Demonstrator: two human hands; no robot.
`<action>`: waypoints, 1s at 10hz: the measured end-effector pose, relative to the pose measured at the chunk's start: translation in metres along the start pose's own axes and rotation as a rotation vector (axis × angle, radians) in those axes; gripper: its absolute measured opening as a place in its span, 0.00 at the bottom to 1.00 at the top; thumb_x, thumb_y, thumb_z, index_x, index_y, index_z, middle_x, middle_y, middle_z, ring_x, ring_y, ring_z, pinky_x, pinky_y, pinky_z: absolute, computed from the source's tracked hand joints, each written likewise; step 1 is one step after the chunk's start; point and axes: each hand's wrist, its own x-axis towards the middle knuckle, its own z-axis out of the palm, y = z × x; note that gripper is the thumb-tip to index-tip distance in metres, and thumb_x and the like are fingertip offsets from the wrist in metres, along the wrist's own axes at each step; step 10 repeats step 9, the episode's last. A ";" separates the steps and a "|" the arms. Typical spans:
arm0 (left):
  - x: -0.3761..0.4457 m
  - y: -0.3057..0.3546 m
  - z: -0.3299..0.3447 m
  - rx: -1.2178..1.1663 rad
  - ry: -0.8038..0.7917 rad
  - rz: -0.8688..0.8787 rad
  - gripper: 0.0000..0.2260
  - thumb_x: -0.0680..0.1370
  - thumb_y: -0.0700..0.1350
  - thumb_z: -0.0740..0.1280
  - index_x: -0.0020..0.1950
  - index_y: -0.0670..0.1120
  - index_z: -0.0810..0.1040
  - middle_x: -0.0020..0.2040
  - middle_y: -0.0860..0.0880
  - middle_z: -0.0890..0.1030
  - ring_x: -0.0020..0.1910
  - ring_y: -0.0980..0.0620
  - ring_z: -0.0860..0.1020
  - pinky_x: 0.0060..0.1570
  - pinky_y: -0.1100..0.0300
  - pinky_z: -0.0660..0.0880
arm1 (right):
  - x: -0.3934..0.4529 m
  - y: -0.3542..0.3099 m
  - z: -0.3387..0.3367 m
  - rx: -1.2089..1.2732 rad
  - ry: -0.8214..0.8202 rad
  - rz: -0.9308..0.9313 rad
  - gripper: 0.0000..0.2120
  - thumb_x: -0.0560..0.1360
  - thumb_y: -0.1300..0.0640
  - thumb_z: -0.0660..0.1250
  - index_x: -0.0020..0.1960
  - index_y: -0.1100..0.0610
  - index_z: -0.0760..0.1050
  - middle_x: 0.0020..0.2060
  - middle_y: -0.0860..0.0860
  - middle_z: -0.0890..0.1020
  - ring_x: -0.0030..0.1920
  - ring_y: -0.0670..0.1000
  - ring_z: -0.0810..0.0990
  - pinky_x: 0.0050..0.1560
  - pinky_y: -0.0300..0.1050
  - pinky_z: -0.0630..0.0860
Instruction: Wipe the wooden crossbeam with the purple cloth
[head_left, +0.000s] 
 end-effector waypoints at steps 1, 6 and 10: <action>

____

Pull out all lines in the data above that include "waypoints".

### Written response
`<action>`: waypoints, 1s at 10hz: the measured end-effector pose, relative to the pose measured at the chunk's start: translation in metres along the start pose's own axes and rotation as a rotation vector (axis × angle, radians) in those axes; gripper: its absolute measured opening as a place in its span, 0.00 at the bottom to 1.00 at the top; thumb_x, thumb_y, thumb_z, index_x, index_y, index_z, middle_x, middle_y, middle_z, ring_x, ring_y, ring_z, pinky_x, pinky_y, pinky_z: absolute, computed from the source's tracked hand joints, each written likewise; step 1 is one step after the chunk's start; point and axes: each hand's wrist, its own x-axis towards the middle knuckle, its own z-axis out of the palm, y = z × x; note that gripper is the thumb-tip to index-tip distance in metres, and thumb_x and the like are fingertip offsets from the wrist in metres, along the wrist's own axes at each step; step 10 repeats step 9, the episode's last. A ";" separates the steps and a "|" the arms. Typical spans:
 end-effector waypoints at steps 1, 6 and 10: <action>

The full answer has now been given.